Given that understanding that we have these things that are going to write some of the code for us, but it’s not entirely going to be trustworthy, it’s going to have that small rate of error, we have to look at what our jobs are going to look like in that new world when we’re using them a lot. The way I think about it is there’s going to be roughly two categories of jobs. One is making AI/ML more useful to others. Basically, these are the folks who are building features, building workflows that make use of large language models. This is going to involve actually understanding when large language models would be useful. It’s going to involve actually evaluating the model quality to see if it actually meets the use case.
Then, whenever there’s issues, there’s going to be some quality assurance work, maybe improving training data, maybe adding a fact-checking system on top. Then, because things always have to perform, even inference, there’ll be some work to optimize the model, make it perform better on the hardware. Then, of course, anything we do in software, we have to make sure the thing we build can survive the reality of production and real users.
On the other hand, there’s going to be folks that are using AI/ML to be more productive. Probably the other category is this one, too. It’s probably going to be you’re doing both if you’re doing that one. Most of us will end up being on this productive side. This means we still have the hardest part of engineering at all, which is figuring out what to build. Then describing it to something else so that we get what we wanted. Then, again, there’s all this problem around quality, maybe we want to refactor the code to make it more understandable, more maintainable. Obviously, we’re going to want to get user feedback. We might have to do some load or failure testing. Obviously make it perform. Then, again, we need to make sure the thing we built can survive the reality of production and real users.
The Ironies of (Partial) Automation
Since this isn’t an AI/ML talk, I’m going to spend most of my time talking about those folks that are just using AI/ML to be more productive. The way I think about those folks, myself included, is that our jobs are partially automated away. Partially. A piece of it. Not all of it. When work is partially automated away, this thing called the ironies of automation comes into play. This paper by Bainbridge, it’s a great paper. I recommend anyone read it, but particularly SREs, you must read this. What Bainbridge tells us is that when you automate some piece of work, the job that you leave behind for humans to do is actually harder.

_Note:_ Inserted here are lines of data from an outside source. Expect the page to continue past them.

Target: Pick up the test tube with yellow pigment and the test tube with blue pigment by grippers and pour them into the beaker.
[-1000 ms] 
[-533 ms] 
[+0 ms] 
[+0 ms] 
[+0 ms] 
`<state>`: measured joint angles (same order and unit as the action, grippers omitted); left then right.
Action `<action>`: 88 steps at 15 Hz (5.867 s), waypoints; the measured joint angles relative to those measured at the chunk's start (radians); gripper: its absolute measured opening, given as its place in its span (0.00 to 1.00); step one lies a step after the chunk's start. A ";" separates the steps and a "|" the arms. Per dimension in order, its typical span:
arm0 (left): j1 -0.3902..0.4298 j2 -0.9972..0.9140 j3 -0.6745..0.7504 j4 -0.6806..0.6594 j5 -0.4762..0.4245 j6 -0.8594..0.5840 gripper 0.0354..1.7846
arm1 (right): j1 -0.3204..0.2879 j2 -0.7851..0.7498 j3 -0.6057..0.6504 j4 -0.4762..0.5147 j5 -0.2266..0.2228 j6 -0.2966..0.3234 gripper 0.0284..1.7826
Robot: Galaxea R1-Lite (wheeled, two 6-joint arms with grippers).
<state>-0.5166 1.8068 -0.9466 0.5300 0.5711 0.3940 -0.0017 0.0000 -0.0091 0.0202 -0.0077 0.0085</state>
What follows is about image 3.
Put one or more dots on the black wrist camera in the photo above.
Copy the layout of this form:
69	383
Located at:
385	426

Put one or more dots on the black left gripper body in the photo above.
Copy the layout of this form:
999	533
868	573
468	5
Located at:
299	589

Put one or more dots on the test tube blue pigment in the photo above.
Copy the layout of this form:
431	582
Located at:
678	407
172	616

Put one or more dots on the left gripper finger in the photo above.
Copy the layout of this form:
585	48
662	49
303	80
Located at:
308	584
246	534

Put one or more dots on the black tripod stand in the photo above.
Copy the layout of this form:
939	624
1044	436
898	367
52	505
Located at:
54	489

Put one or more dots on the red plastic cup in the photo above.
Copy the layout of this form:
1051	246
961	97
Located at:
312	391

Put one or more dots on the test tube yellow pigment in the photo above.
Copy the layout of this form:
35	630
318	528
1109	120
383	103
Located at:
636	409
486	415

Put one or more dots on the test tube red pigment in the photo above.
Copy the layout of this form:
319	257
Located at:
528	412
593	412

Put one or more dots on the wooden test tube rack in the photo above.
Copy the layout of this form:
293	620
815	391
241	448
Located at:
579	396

The first reason is because you give the automation the stuff that is easy, comparatively. You give it the stuff that can be described as rules, can be described as patterns, can be described as heuristics. Then humans keep all the work that is hard and requires judgment. The second reason is because when you automate something away, you still have to worry about what happens when the automation breaks. Humans have to come in and they have to fix things when it breaks.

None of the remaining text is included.